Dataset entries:
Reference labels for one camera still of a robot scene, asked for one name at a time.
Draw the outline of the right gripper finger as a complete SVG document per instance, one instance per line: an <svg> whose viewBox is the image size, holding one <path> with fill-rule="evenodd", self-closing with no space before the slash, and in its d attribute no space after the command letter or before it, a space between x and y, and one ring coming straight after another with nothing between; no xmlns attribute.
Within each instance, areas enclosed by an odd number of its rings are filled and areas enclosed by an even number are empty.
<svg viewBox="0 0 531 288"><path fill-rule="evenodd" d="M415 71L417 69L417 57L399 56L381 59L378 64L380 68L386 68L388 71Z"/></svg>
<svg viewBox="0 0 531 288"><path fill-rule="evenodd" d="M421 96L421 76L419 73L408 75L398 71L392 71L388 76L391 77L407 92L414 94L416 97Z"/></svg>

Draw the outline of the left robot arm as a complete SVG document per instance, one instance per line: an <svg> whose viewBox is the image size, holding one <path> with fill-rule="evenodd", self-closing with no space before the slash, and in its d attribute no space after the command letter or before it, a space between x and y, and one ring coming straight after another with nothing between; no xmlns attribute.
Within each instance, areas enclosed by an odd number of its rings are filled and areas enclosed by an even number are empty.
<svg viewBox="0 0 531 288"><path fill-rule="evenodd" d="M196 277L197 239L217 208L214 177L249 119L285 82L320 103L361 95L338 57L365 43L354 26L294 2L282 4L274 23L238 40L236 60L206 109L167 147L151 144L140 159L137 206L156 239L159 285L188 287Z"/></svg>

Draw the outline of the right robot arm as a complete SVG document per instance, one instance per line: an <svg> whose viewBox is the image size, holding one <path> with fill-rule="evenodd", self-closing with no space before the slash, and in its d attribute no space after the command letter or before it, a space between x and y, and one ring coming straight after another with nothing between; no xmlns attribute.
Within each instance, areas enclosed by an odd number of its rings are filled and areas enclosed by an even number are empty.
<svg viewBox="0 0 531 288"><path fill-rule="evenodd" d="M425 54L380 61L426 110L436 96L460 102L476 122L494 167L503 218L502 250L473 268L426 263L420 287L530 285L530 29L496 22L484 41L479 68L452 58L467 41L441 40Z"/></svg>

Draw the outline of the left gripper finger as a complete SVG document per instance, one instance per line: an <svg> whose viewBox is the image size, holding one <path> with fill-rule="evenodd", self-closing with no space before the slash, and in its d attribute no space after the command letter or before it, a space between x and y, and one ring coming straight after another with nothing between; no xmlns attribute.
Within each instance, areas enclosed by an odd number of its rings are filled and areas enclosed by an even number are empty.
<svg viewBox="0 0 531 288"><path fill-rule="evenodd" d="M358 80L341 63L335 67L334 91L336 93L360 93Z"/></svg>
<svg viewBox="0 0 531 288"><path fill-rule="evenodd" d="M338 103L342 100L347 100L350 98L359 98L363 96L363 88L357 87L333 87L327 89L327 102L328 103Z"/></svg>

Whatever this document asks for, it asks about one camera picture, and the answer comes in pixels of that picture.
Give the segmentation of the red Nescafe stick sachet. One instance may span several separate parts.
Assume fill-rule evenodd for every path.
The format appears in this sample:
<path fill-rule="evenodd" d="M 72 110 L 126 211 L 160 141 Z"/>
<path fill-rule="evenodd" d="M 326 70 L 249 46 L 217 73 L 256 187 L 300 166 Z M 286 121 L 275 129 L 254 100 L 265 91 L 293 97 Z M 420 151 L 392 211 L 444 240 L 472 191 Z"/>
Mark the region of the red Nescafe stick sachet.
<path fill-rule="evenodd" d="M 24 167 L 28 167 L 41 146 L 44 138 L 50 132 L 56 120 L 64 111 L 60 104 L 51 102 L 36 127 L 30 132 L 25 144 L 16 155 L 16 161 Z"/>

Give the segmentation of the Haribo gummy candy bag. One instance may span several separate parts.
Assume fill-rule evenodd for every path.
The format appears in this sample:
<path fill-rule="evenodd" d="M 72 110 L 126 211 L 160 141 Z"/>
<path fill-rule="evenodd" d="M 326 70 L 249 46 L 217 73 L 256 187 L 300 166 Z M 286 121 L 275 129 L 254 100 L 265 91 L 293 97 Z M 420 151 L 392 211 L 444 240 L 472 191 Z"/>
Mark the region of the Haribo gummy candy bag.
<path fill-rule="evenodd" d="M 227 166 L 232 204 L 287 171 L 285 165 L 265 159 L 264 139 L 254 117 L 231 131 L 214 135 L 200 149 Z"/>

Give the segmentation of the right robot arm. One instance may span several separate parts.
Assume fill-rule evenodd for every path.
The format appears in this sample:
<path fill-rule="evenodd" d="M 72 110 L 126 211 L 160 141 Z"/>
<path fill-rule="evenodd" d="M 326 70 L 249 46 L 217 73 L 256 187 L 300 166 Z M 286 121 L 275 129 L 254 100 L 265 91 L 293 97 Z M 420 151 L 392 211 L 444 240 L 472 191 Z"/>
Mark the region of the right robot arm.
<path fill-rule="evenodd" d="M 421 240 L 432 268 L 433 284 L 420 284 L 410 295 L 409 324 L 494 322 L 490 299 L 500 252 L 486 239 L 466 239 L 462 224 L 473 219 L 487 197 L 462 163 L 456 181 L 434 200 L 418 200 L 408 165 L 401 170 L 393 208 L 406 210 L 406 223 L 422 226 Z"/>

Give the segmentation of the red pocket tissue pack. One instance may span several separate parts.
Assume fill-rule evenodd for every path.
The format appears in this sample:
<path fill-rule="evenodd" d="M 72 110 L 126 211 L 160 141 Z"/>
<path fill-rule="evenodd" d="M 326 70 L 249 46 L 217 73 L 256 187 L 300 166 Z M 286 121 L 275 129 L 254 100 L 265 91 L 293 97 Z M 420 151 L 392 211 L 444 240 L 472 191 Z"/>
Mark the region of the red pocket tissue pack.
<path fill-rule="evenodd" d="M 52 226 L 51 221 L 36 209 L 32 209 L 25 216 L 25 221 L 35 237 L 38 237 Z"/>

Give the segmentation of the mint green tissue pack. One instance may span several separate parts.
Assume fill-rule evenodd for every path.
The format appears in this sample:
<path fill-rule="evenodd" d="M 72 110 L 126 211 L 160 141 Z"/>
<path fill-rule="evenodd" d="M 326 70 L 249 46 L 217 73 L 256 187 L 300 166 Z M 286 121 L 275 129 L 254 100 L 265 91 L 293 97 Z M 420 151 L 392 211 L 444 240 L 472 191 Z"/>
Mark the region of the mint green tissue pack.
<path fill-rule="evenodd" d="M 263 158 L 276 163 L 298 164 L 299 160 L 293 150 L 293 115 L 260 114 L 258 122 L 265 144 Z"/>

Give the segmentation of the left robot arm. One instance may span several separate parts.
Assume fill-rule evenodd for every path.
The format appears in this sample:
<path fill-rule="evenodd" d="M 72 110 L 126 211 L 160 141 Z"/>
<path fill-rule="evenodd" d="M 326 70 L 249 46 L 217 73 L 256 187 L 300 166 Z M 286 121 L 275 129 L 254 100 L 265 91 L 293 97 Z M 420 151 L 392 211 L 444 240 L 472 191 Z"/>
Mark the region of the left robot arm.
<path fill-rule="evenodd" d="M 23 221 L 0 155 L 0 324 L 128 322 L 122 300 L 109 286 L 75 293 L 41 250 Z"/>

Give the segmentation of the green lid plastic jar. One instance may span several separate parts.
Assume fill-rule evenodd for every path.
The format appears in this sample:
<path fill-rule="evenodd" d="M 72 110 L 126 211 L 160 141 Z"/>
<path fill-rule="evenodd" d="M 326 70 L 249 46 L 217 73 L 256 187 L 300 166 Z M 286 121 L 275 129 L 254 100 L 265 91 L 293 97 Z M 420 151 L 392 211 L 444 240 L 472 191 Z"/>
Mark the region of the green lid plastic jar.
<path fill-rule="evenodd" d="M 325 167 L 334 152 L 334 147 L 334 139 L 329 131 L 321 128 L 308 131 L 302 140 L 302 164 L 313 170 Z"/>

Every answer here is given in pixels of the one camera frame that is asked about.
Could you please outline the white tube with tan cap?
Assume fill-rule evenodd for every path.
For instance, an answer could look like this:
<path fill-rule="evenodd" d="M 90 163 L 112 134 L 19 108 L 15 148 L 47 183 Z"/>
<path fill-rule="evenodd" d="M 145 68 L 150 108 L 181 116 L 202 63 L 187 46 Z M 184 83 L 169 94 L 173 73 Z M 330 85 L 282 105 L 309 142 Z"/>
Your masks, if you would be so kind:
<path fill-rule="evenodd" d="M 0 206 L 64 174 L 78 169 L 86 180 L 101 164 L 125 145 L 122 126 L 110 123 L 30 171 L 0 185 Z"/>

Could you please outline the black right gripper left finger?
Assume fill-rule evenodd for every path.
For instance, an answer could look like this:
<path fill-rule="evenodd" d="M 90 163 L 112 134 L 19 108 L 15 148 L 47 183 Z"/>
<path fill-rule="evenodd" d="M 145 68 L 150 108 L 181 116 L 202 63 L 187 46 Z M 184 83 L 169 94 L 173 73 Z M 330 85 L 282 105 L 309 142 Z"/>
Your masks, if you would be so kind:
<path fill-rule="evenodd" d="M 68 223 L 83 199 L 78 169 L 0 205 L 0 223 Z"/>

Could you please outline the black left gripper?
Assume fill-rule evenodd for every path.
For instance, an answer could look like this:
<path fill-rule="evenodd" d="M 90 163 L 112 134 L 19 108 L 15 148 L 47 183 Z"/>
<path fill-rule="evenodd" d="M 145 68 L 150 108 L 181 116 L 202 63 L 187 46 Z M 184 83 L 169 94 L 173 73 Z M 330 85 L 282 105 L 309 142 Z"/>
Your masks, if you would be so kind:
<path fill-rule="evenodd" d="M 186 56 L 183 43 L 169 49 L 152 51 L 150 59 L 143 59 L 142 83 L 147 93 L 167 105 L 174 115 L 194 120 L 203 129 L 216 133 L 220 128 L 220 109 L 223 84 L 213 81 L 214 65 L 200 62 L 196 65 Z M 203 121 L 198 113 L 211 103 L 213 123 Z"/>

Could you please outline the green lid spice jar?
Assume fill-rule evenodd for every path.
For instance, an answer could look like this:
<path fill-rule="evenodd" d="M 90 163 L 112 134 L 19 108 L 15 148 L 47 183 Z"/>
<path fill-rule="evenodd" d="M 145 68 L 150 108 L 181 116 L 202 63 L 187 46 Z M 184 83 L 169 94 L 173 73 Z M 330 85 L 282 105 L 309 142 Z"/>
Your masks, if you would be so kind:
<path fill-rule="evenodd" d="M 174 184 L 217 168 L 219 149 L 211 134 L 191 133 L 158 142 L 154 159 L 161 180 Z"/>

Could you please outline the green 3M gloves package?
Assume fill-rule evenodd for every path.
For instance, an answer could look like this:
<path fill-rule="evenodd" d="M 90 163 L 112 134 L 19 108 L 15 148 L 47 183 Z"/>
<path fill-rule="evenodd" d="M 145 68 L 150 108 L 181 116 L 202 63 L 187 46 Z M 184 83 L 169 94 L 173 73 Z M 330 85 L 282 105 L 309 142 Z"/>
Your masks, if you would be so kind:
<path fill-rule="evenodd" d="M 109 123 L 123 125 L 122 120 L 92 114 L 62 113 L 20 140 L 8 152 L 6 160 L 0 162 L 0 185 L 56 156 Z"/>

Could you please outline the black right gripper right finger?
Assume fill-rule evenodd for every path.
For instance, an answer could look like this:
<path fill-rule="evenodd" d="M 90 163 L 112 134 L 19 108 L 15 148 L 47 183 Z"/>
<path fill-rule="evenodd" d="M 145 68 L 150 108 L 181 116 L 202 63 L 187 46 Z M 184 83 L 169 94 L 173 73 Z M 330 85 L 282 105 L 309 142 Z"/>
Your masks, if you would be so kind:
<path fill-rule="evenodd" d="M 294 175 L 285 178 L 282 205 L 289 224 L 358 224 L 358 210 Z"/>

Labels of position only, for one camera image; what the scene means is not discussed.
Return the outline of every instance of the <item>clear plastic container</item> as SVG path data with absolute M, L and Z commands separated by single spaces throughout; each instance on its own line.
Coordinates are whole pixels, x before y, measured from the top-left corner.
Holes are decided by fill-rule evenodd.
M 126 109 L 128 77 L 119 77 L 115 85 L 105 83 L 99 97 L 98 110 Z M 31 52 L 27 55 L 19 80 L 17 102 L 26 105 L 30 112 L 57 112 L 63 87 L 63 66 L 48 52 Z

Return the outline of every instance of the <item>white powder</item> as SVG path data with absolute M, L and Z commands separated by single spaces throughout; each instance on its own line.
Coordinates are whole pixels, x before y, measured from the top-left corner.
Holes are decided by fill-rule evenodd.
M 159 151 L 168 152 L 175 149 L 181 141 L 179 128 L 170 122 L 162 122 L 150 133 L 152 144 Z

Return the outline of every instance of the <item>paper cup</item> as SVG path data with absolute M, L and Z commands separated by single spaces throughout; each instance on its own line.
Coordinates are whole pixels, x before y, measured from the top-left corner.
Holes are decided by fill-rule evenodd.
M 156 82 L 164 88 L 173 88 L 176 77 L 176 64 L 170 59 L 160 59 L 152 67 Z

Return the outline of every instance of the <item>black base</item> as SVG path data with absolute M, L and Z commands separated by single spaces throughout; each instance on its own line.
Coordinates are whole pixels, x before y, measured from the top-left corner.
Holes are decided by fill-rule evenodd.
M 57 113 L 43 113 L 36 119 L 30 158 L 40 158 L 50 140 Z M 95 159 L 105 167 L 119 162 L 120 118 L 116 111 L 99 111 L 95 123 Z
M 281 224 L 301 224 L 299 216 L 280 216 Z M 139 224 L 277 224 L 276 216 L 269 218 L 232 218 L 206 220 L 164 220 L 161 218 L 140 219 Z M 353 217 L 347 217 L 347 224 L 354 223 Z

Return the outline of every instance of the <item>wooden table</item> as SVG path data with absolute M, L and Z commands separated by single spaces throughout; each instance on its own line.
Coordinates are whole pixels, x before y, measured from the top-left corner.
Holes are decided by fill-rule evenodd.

EXERCISE GOAL: Check each line of the entries, and copy the ones that contain "asked".

YOUR SOLUTION:
Reference labels for one camera still of a robot scene, asked for one name at a time.
Every answer here is given in pixels of the one camera frame that is asked about.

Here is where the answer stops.